Dynamic melting of the Precambrian mantle: evidence from rare earth elements of the amphibolites from the Nellore–Khammam Schist Belt, South India

The Nellore–Khammam Schist Belt (NKSB) in South India is a Precambrian greenstone belt sited between the Eastern Ghats Mobile Belt (EGMB) to the east and the Cratonic region to the west. The belt contains amphibolites, granite gneisses and metasediments including banded iron formations. Amphibolites occurring as dykes, sills and lenses—in and around an Archaean layered complex—form the focus of the present study. The amphibolites are tholeiitic in composition and are compositionally similar to Fe-rich mafic rocks of greenstone belts elsewhere. The NKSB tholeiites show highly variable incompatible trace element abundances for similar Mg#s, relatively constant compatible element concentrations, and uniform incompatible element ratios.
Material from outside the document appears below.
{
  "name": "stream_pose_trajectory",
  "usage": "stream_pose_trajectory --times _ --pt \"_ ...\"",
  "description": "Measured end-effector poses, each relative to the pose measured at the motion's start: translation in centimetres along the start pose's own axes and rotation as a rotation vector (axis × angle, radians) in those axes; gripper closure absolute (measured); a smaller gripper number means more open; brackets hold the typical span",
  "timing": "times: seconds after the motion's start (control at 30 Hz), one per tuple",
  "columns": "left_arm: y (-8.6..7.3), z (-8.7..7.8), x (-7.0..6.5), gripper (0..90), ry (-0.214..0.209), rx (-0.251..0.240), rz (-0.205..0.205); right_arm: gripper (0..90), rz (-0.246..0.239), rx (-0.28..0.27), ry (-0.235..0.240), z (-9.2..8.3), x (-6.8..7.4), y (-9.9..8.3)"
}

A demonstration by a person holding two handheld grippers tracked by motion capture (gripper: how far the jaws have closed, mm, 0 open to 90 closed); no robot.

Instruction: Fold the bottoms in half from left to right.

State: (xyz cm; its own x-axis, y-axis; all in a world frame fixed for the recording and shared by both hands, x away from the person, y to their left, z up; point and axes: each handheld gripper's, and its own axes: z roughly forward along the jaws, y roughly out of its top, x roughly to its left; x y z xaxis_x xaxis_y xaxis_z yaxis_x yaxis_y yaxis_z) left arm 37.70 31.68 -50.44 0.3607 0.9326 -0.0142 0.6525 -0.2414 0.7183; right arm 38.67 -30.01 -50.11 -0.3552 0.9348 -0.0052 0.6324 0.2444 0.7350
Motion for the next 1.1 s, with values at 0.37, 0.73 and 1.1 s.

Chondrite-normalized REE patterns of the tholeiites range from strongly LREE depleted ((La/Yb)N = 0.19) to LREE enriched ((La/Yb)N = 6.95). Constant (La/Ce)N ratios but variable (La/Yb)N values are characteristic geochemical traits of the tholeiites; the latter has resulted in crossing REE patterns especially at the HREE segment. Even for the most LREE depleted samples, the (La/Ce)N ratios are > 1 and are similar to those of the LREE enriched samples. There is a systematic decrease in FeOt, K2O and P2O5, as well as Ce and other incompatible elements from the LREE enriched to the depleted samples without any variation in the incompatible element ratios and Mg#s. Neither batch and fractional melting, nor magma chamber processes can account for the non-correlation between the LREE enrichment and HREE concentrations. We suggest that dynamic melting of the upper mantle is responsible for these geochemical peculiarities of the NKSB tholeiites. Polybaric dynamic melting within a single mantle column with variable mineralogy is the likely mechanism for the derivation of NKSB tholeiitic melts. It is possible that the NKSB tholeiites are derived from a source with higher FeO/MgO than that of present day ridge basalts.